INFORMATION SHOWN:
-- -- --

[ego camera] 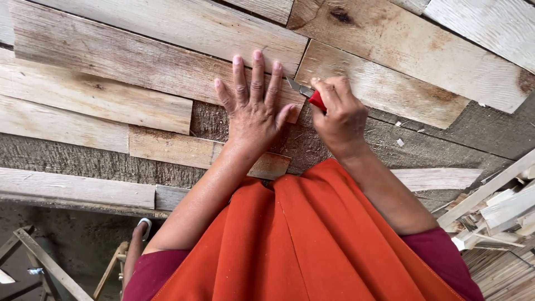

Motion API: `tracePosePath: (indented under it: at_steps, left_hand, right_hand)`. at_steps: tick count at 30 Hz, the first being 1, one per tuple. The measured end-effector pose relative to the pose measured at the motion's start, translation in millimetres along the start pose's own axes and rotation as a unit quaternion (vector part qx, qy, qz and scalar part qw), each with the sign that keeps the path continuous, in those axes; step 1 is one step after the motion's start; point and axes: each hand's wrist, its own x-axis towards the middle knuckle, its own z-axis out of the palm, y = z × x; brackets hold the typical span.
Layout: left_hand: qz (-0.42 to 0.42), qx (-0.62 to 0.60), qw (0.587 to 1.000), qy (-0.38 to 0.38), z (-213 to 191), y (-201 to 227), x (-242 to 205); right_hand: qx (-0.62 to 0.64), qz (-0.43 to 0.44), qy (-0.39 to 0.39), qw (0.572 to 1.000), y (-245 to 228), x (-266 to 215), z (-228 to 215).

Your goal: The person uses a red utility knife to carve and shape a small wooden plank on a wooden workbench. They repeatedly scrape the surface, flip the plank, and trim its edges to refine its shape.

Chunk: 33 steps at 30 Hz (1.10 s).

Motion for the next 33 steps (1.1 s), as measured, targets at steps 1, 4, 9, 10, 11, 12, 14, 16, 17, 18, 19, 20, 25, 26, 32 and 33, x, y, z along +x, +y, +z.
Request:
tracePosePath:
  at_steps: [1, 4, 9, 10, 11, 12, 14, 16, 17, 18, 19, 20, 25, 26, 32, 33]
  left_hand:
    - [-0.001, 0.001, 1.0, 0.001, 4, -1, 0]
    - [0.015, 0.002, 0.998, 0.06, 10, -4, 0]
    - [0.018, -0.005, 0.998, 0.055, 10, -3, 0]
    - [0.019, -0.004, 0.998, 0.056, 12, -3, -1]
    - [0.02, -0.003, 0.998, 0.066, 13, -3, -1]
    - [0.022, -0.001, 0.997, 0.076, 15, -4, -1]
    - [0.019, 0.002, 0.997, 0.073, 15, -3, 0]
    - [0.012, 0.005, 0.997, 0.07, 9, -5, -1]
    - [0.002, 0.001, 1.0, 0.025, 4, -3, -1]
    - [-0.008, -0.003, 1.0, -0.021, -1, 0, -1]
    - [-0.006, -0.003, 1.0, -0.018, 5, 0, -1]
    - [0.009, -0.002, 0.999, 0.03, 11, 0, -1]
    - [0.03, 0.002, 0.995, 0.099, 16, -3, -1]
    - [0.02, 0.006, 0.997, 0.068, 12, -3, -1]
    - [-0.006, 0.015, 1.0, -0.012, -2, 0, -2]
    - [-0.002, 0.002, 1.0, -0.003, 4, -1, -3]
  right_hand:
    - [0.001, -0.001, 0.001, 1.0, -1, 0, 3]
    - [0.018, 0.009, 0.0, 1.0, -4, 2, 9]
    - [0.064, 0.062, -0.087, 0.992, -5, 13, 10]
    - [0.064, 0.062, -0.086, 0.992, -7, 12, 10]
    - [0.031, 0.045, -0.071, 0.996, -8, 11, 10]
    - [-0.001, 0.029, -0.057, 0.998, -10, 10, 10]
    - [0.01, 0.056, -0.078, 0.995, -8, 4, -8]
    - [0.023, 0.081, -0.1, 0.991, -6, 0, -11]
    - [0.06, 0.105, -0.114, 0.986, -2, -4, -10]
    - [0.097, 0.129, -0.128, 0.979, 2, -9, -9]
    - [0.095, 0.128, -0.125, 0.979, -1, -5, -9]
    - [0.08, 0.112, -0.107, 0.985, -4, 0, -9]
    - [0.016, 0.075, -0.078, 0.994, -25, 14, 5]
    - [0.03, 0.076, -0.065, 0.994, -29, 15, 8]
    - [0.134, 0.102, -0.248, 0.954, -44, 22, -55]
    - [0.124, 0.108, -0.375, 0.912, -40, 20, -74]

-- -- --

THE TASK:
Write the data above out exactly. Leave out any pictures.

RESPONSE AREA:
[ego camera] 

Motion API: `tracePosePath: (indented under it: at_steps, left_hand, right_hand)`. at_steps: tick count at 30 Hz, the first being 1, one per tuple. The measured end-effector pose relative to the pose measured at the motion's start, translation in millimetres along the start pose's own axes and rotation as a unit quaternion (vector part qx, qy, qz and scalar part qw), each with the sign that keeps the path continuous, in those axes; step 1 is one step after the motion's start; point and axes: each hand's wrist, its own x-axis towards the middle knuckle, its own z-axis out of the palm, y = z × x; brackets hold the typical span.
Layout: left_hand: qz (-0.42 to 0.42), qx (-0.62 to 0.60), qw (0.587 to 1.000), qy (-0.38 to 0.38), z (-213 to 191), y (-201 to 227), x (-242 to 205); right_hand: qx (-0.62 to 0.64), qz (-0.43 to 0.44), qy (-0.39 to 0.39), qw (0.572 to 1.000), y (-245 to 228), x (-266 to 215), z (-228 to 215).

Your goal: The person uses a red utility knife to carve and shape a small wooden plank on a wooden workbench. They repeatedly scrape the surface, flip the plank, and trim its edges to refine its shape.

Chunk: 33 steps at 30 Hz (1.10 s).

Motion for the next 33 steps (1.1 s), as measured, targets at steps 1, 4, 9, 10, 11, 12, 14, 16, 17, 18, 19, 20, 25, 26, 32 and 33, x, y, z along +x, +y, +z.
Request:
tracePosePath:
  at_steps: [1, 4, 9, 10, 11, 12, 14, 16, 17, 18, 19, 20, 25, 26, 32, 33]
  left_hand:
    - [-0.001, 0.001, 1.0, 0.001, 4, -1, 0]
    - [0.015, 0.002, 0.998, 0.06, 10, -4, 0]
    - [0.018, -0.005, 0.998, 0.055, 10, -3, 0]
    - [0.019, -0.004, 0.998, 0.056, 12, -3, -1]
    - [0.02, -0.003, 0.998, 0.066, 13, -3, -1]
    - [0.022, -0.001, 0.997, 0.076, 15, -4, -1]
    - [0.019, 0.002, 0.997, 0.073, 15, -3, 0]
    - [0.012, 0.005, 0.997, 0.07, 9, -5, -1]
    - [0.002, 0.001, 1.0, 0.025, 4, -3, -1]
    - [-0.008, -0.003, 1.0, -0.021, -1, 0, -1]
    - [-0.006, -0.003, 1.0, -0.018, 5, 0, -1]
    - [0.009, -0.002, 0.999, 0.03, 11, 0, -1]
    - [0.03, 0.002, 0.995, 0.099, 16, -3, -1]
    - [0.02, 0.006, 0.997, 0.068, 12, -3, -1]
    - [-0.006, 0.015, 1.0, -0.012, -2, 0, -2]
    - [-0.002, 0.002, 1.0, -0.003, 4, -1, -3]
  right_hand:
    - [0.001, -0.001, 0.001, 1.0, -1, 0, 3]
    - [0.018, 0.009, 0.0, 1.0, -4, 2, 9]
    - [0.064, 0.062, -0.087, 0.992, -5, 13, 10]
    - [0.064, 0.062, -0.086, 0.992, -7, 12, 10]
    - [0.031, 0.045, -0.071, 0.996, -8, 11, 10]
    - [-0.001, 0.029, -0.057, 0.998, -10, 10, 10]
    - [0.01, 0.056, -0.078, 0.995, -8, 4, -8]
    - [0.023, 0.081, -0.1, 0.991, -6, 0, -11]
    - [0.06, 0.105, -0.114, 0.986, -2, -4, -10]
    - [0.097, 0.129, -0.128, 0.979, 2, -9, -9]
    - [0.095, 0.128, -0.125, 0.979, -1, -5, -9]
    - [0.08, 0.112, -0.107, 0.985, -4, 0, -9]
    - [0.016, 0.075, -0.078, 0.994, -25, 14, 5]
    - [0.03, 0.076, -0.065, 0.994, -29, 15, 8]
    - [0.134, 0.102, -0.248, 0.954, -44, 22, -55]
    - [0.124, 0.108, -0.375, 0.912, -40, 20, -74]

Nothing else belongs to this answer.